Stefan Prokop po czterech latach zasiadania w prezydium rady gminy musiał oddać przewodniczenie Wierzchosiowi. Przy okazji zaliczył sporą wpadkę. Powiedział, że "przewodniczącym rady gminy został wybrany... Wiesław Radzięciak", a to były wójt Leśniowic, który ma takie samo imię, jak nowy przewodniczący. Pomyłkę skwitowano gromkim śmiechem, chociaż niektórzy byli tym zniesmaczeni. Zresztą nie dało się nie zauważyć, że ekswójt nie zjawił się na pierwszej sesji i zaprzysiężeniu swojej następczyni.
Już po wyborach nowi radni rozpoczęli rozmowę o współpracy koalicji z opozycją. Rozmowy wypadły trochę nieszczerze, być może ze względu na to, że sesja była nagrywana. Klub PSL przedłożył wójt Jabłońskiej prośbę o wyznaczenie pomieszczenia na posiedzenia i przy okazji zwrócił uwagę, że nie było rozmów o zawiązaniu współpracy. Zdaniem niektórych wypadałoby zaproponować opozycji, chociażby stanowisko wiceprzewodniczącego.
- Mam nadzieję, że dojdziemy do porozumienia.

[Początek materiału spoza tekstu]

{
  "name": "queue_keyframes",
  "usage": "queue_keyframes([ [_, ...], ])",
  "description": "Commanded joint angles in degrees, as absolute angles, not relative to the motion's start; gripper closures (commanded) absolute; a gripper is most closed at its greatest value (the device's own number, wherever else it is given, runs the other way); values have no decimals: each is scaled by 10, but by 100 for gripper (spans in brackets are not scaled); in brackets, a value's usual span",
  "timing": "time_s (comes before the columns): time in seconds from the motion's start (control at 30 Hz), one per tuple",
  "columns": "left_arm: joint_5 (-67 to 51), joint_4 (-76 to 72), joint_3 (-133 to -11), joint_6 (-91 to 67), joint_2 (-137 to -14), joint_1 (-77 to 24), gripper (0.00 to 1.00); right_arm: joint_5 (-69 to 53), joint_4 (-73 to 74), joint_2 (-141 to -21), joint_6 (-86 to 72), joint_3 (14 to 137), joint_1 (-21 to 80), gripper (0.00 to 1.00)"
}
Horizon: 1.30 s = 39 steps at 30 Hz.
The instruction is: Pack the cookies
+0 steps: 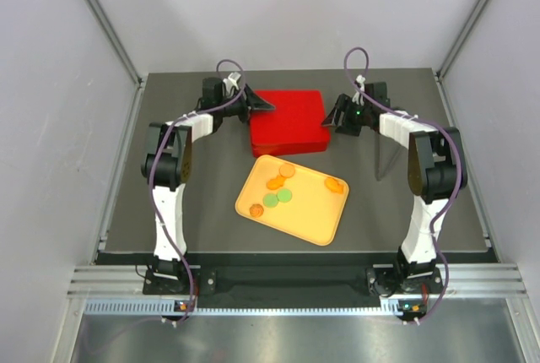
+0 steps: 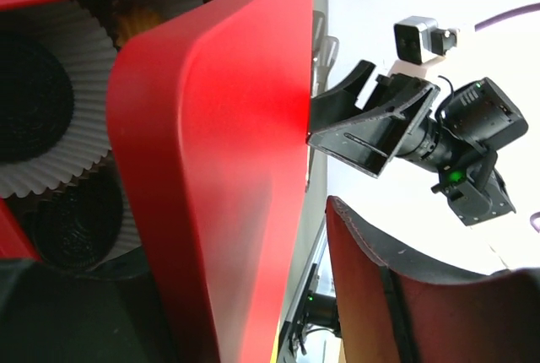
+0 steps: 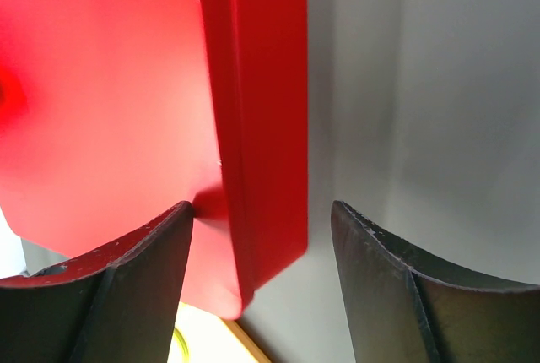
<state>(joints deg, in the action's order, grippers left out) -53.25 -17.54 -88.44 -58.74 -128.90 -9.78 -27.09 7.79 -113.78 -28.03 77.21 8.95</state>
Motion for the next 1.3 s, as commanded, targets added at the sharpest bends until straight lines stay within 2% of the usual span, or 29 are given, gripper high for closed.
queue_keyframes([
  [0.0,-513,-160,-891,-553,-1238,-79,45,-265,81,-1137,-261,783,94,34],
  [0.23,-515,-149,-894,-541,-1239,-74,41,-274,83,-1135,-252,787,102,31],
  [0.37,-517,-150,-891,-534,-1234,-73,34,-287,81,-1133,-245,794,108,29],
  [0.4,-516,-148,-890,-531,-1231,-73,1,-288,81,-1132,-243,795,110,29],
  [0.6,-504,-126,-890,-512,-1220,-69,1,-292,82,-1136,-239,806,121,27],
  [1.27,-479,-28,-874,-440,-1184,-39,10,-275,105,-1155,-233,846,139,29],
])
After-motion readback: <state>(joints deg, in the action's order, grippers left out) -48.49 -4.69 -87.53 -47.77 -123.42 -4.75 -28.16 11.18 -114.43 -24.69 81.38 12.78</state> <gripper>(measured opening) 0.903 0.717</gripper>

Będą jeszcze zgłoszenia na przewodniczących i wiceprzewodniczących komisji - zadeklarowała chęć współpracy wójt Jabłońska, zapewniając, że nie chce dzielić radnych na opozycję i koalicję.
W podobnym duchu wypowiedział się ksiądz Sołtys, podkreślając, że każdy jest indywidualnością i nikomu nie można nic narzucać. Przytakiwali mu radni PSL. Poparł go też nowy przewodniczący rady, kończąc swoją wypowiedź stwierdzeniem, że w demokracji jednak rządzi większość.